Why do wavelets integrate to 0 and how do they match a signal?

Question

I have been reading about the Wavelet transform recently and its relationship to the Fourier transform. From what I understand the wavelet transform represents signal data with many short-lived functions (wavelets). The major difference between the 2 is that the Fourier does not sample in time, but only in frequency. I have couple questions about the wavelet method:

1) Why is it required that wavelet functions integrate to 0?

From my understanding, wavelets are shifted along the time domain and compressed or stretched to match the frequency of the signal at that point in time. So wavelets are able to capture frequency at different places in time.

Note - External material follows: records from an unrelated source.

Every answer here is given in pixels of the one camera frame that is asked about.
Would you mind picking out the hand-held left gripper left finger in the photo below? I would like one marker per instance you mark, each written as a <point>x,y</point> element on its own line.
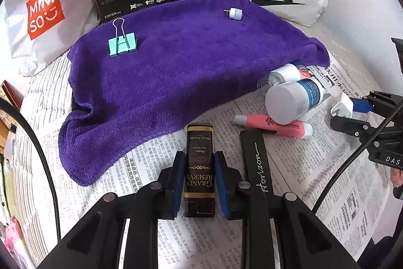
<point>179,181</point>

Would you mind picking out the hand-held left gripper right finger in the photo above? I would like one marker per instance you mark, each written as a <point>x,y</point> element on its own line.
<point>220,184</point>

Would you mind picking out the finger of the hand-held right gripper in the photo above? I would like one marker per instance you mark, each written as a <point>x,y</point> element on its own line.
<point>346,124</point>
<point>360,105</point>

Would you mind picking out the white charger plug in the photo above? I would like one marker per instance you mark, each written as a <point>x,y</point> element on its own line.
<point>343,105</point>

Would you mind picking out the dark brown gold tin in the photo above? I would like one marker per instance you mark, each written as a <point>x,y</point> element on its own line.
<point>200,162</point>

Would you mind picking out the black case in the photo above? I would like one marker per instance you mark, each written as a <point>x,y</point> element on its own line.
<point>253,155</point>

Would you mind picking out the large white bottle blue label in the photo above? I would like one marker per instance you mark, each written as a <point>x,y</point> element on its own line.
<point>286,102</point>

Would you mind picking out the blue jar pink label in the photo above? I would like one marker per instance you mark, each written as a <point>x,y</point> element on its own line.
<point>303,69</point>

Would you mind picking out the pink highlighter pen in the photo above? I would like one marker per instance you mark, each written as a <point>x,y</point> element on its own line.
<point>255,122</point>

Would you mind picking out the small white bottle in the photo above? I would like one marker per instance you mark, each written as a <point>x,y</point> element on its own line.
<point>286,72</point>

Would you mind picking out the person's right hand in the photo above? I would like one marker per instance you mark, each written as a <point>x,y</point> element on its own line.
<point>397,177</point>

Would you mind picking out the newspaper sheets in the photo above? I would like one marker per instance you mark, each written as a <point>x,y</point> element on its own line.
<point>299,168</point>

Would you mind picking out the purple towel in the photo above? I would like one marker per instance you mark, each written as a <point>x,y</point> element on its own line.
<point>189,67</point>

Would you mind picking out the teal binder clip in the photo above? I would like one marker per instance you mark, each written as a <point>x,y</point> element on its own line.
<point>122,47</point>

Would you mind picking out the patterned pillow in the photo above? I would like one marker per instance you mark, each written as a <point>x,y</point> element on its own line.
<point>12,225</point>

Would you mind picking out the wooden plaque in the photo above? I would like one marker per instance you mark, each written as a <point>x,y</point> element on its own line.
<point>8,93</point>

2) How does the wavelet capture peaks that are higher or lower in the original domain? For example see the image below that I have simulated in R. The dashed line represents the wavelet transformed approximation. How is this dashed line able to capture peaks that are higher or lower if it is only shifted and compressed or stretched in the x direction?

Answer 1

For the first question, in words. In the continuous wavelet context, you want to represent a class of signals as a weighted sum of translations and scaling of a single wavelet shape, without losing information. This means that these coefficients can be turned back into the original signal exactly, by a combination of "another" wavelet. For different reasons, if we want this other wavelet to be the initial one, this self-invertibility imposes some restrictions on the possible wavelet candidates. One is the so-called "admissibility" condition, that imposes a zero-mean wavelet (with as well a fast decay for high frequencies). When the wavelet is discretized, this further reduces the diversity of potential wavelet shapes, and still inherit from the zero-mean, or integration to zero. You can look at my other answer here: Admissibility condition for wavelets.

In practice, for discrete or limited-length data, one can tolerate that linear wavelet decompositions are made when the integral is small enough. Moreover, some multiscale schemes loosely called wavelets (some are non linear) don't even bother. The low-pass, non-zero mean part of data is generally cast to a so-called scaling functions or signal approximation.

For the second question, shift and scale are inherent to the wavelet frame structure. If the signal is multiplied by a constant, a linear wavelet decomposition will multiply its coefficients by the very same constant, as you correctly guessed.